Fractures from falls are more likely to happen to elderly people, while fractures from a blow happen more often to younger people.

  • Severe pain on impact
  • Pain so severe that the patient is unable to move the elbow at all
  • Swelling, bruising, and tenderness of the elbow
  • Rarely, the fracture may be compound, meaning that a piece of bone has pierced the skin
  • The elbow will feel extremely unstable and vulnerable
  • Occasionally numbness or tingling may be felt in the wrist or hand
The doctor will ask for a medical history, including any previous injuries to the elbow. The elbow will be physically examined. The entire arm and shoulder may be examined at the same time, to rule out other injuries. The examination will include checking the skin for abrasions or lacerations. If the broken bone has pierced the skin there is a real risk of infection. The doctor will gently palpate (touch) the entire elbow area to determine if there might be other injuries, such as another broken bone, or a dislocation of the elbow. Blood flow to the hand and fingers will be checked, and the patient will probably be asked to move the fingers. This is because there is a nerve (radial nerve) that can be damaged during this sort of injury. For the same reason, the patient will probably be asked if he or she feels any numbness or tingling. It is unlikely that the patient will be able to straighten the elbow when asked by the doctor.

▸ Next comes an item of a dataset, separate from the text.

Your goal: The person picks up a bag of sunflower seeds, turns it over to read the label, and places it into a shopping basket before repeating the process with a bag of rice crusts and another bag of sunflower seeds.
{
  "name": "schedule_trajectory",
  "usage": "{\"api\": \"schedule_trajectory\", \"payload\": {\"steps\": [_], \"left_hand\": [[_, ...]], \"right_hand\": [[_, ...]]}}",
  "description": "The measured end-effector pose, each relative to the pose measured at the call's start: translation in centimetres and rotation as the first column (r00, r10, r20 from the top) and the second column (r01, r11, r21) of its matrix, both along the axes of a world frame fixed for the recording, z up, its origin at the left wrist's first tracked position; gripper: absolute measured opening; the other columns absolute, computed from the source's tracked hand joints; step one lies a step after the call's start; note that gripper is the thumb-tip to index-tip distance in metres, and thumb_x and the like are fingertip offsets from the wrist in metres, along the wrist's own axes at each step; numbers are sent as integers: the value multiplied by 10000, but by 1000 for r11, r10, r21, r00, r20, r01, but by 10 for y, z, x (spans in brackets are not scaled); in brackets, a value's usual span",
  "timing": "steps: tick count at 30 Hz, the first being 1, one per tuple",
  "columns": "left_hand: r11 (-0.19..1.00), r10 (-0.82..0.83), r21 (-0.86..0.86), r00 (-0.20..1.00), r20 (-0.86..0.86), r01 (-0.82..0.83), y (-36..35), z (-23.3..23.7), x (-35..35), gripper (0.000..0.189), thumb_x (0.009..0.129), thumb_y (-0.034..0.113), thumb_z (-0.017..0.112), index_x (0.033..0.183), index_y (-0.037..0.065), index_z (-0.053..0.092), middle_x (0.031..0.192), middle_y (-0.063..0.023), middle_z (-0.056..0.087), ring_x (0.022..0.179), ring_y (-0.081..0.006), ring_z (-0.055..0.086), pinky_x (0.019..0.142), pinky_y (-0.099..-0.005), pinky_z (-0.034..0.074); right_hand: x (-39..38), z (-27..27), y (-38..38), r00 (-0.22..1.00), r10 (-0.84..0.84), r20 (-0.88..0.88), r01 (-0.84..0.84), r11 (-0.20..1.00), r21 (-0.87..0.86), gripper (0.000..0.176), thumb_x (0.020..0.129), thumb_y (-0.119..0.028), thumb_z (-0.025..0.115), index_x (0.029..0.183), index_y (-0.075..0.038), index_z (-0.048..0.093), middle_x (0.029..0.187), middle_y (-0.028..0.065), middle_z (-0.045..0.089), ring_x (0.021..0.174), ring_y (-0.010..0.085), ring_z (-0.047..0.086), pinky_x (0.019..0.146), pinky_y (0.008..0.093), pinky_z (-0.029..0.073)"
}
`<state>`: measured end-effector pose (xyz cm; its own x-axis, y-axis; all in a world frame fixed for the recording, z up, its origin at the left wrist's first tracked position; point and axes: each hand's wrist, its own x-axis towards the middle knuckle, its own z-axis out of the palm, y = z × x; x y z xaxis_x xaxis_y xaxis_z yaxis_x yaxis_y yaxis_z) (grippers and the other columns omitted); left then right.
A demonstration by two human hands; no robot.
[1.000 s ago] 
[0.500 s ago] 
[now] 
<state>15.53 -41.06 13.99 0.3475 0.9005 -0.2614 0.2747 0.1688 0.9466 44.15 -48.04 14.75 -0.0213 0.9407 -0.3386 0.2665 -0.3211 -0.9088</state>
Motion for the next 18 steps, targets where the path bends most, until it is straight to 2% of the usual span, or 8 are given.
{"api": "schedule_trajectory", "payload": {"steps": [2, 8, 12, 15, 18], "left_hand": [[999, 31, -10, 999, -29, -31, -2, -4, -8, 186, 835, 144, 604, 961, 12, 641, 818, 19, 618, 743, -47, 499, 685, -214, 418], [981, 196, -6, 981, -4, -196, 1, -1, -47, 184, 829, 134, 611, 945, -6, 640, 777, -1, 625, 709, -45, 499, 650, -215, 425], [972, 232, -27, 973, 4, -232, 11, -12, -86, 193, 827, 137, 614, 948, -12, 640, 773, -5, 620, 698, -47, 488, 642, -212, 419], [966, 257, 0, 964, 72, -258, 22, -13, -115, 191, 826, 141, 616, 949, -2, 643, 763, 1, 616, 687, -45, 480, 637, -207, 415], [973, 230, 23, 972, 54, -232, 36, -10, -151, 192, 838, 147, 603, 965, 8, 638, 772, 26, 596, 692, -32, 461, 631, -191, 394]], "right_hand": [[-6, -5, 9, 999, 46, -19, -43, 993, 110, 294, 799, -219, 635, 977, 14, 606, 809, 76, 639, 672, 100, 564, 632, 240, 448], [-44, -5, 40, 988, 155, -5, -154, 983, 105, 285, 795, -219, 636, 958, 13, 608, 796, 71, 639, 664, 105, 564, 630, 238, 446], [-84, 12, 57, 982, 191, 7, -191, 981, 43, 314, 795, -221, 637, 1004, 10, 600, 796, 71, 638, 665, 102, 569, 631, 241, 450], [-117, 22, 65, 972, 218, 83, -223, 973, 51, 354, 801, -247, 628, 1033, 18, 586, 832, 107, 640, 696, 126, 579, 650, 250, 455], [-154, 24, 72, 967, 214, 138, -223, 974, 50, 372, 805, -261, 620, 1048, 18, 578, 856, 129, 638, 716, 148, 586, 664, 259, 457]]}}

X-rays will be taken of the elbow. X-rays show bones in great detail so are very useful if a distal humerus fracture is suspected.

Initial treatment is to place the arm in the correct position for healing and immobilize the elbow in a splint or brace. The splint will be worn for at least a week, but possibly up to six weeks. Pain medication will be administered.

The need for surgery will depend on whether or not the humerus has been displaced. If the bone is still in its correct position treatment may consist of continuous wearing of the splint and sling for several weeks, with regular follow-up appointments with the doctor and further X-rays.

Many distal humerus fractures require surgery to reposition the humerus or to reassemble pieces of broken bone. Fixation devices such as orthopedic pins, screws, and plates are often used to hold the bones in position during healing. Compound fractures will always need surgery.

Regardless of whether surgery was performed or not, physical therapy is necessary to rehabilitate the elbow. The patient will be advised when to start, with the probable recommendation to work with a physical therapist. An exercise program would be developed beginning with gentle range of motion exercises, followed by strengthening exercises once the bone was fully healed. These exercises would have to be done several times a day. An elbow fracture and the required time in a splint results in considerable stiffness in the elbow, so the patient would have to be prepared for a lengthy period of rehabilitation. Regaining as much use of the elbow as possible requires dedication to the physical therapy aspect of recovery.

The outcome of having sustained a distal humerus fracture depends on the severity of the fracture and the patient’s willingness to adhere to the exercise program. It is likely that, for some patients, full healing may take over a year, although many people can return to their normal activities within about four months. Residual stiffness in the elbow will gradually improve with use, and strength return. It is likely that for some people complete straightening of the elbow will no longer be possible, but the difference is usually small and most people do not find that the loss of extension is a problem.

A rare occurrence is the growth of extra bone around the joint. This can impede movement of the elbow and will require later surgery to remove the extra bone. Further physical therapy would be necessary following the surgery.

Arthritis in the elbow is a fairly common consequence of a distal humerus fracture. This will not necessarily hinder use of the elbow, or be painful.

Any nerve damage sustained during the fracture normally improves with time.

A hinged elbow brace is often the most appropriate brace for a distal humerus fracture. This can initially be fixed at a 90% angle, then gradually regulated to allow the elbow to begin flexing and extending a little more with each adjustment.